Marché du travail : le chômage en légère baisse sur l’année 2025
L’économie nationale a créé 193.000 postes d’emploi entre 2024 et 2025, marquant une nette amélioration par rapport à l’année précédente où 82.000 emplois avaient été générés, selon la note d’information du Haut-Commissariat au Plan (HCP) relative à la situation du marché du travail en 2025 .
Cette dynamique est portée principalement par le milieu urbain, qui a enregistré une création nette de 203.000 emplois, tandis que le milieu rural a connu une perte de 10.000 postes.
La création d’emplois en 2025 s’est opérée exclusivement au niveau de l’emploi rémunéré, dont le volume a progressé de 249.000 postes, alors que l’emploi non rémunéré a reculé de 55.000 postes. Cette évolution traduit une amélioration qualitative du marché du travail, avec un renforcement des formes d’emploi salariales, notamment en milieu urbain.

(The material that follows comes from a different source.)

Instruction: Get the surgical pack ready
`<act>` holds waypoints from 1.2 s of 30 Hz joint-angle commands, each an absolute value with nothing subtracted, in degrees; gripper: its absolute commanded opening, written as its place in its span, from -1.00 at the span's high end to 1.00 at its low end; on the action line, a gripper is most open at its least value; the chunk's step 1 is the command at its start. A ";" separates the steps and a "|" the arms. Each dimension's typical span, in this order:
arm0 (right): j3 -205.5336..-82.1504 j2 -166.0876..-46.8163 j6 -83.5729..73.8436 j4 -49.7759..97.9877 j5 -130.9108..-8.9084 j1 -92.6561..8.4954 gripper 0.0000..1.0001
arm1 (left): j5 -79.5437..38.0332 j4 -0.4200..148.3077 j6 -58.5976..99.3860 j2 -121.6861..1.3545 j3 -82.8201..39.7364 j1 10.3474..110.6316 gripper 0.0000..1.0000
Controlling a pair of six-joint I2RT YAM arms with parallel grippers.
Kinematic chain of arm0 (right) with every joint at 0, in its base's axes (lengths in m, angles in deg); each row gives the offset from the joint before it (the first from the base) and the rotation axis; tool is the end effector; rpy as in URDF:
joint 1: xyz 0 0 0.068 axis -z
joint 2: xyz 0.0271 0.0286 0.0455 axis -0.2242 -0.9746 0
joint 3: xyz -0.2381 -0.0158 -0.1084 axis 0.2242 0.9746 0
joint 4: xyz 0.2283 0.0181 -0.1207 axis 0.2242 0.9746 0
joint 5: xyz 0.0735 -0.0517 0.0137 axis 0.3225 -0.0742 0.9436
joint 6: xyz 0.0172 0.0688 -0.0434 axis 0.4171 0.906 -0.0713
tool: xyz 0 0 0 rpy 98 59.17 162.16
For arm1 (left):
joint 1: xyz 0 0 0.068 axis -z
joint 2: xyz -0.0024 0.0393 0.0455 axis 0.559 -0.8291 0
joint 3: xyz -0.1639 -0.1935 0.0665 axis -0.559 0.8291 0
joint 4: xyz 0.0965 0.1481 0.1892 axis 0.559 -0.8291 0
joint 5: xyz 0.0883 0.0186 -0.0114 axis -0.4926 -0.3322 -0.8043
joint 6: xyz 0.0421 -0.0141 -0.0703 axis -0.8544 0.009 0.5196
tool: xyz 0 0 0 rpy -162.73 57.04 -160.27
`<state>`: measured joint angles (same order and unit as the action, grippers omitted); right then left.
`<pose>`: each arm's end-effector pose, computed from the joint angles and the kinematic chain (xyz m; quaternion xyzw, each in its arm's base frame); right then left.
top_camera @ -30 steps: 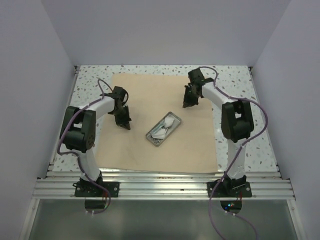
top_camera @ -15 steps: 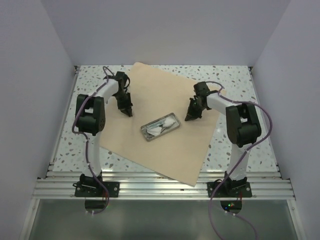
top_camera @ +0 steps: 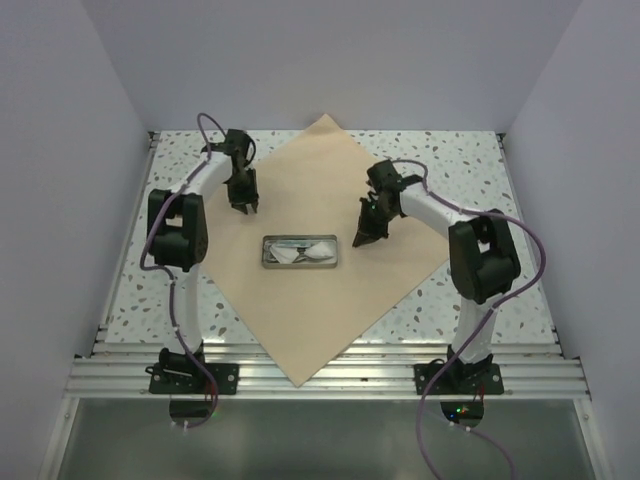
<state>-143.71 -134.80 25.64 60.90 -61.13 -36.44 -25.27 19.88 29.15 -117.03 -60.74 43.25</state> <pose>0.3445 0.1722 0.1305 0.0946 0.9723 0.2029 0.0672 0.4740 -0.0821 0.1303 -0.0905 0.9842 -0.0693 0.1357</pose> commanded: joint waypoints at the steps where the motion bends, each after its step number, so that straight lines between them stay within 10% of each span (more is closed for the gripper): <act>1: -155.64 -136.81 14.07 71.75 -62.87 -35.72 1.00 | -31.74 24.03 30.00 -101.77 -51.79 42.60 0.34; 10: -158.82 -137.78 12.05 72.56 -54.09 -36.77 0.16 | -22.43 26.30 30.43 -84.88 -26.64 45.58 0.26; 28: -164.44 -148.33 12.67 72.90 -57.42 -41.34 0.08 | -14.52 34.05 33.86 -89.70 -20.47 49.55 0.28; 36: -168.40 -150.61 12.84 74.49 -57.86 -41.26 0.44 | -12.41 35.28 34.48 -92.51 -23.28 51.65 0.35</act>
<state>-165.20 -150.43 13.05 72.79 -57.39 -41.40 -15.50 32.16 33.33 -91.32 -20.51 50.04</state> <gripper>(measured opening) 0.318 0.333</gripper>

Sur le plan sectoriel, le secteur des services demeure le principal moteur de l’emploi, avec 123.000 postes créés, suivi du secteur du bâtiment et des travaux publics (BTP), qui a généré 64.000 emplois, et de l’industrie, avec 46.000 postes supplémentaires. En revanche, le secteur de l’agriculture, de la forêt et de la pêche a perdu 41.000 emplois, principalement en milieu rural, confirmant la vulnérabilité persistante de ce secteur face aux aléas structurels et climatiques.
Cette évolution de l’emploi s’est traduite par une légère amélioration des indicateurs du chômage. Le nombre de chômeurs a reculé de 17.000 personnes pour s’établir à 1.621.000 au niveau national. Le taux de chômage est ainsi passé de 13,3 % à 13 %, avec un repli plus marqué en milieu urbain, où il est passé de 16,9 % à 16,4 %, contre une baisse plus modérée en milieu rural, de 6,8 % à 6,6 %.
Toutefois, le chômage demeure élevé parmi certaines catégories de la population. Le taux de chômage des jeunes âgés de 15 à 24 ans a poursuivi sa hausse, atteignant 37,2 % en 2025 contre 36,7 % une année auparavant. Le chômage des femmes s’est également aggravé, passant de 19,4 % à 20,5 %, tandis que celui des hommes a reculé de 11,6 % à 10,8 %. Chez les diplômés, le taux de chômage a légèrement baissé pour s’établir à 19,1 %, mais reste nettement supérieur à celui des non-diplômés.
Parallèlement à la baisse du chômage, le sous-emploi a connu une progression notable. Le nombre de personnes en situation de sous-emploi est passé de 1.082.000 à 1.190.000, portant le taux de sous-emploi à 10,9 % au niveau national, contre 10,1 % en 2024. Cette hausse concerne aussi bien le sous-emploi lié à la durée insuffisante du travail que celui résultant de l’inadéquation entre la formation, les revenus et l’emploi exercé, et touche l’ensemble des secteurs d’activité, avec une intensité plus marquée dans les BTP et l’agriculture.
En termes de structure, la population active occupée s’élève à 10,87 millions de personnes en 2025, dont près de 50 % travaillent dans les services et plus d’un quart dans l’agriculture. Les femmes ne représentent que 20,3 % des actifs occupés, tandis que les jeunes de 15 à 34 ans constituent environ un tiers de l’emploi total. Près de la moitié des actifs occupés ne disposent d’aucun diplôme, ce qui reflète la persistance de fragilités structurelles sur le marché du travail.
Sur le plan régional, cinq régions concentrent plus de 70 % de la population active et des chômeurs, avec des disparités marquées en matière de taux d’activité, d’emploi et de chômage. Les régions du Sud et de l’Oriental enregistrent les taux de chômage les plus élevés, tandis que Marrakech-Safi, Drâa-Tafilalet et Tanger-Tétouan-Al Hoceïma affichent des niveaux relativement plus faibles.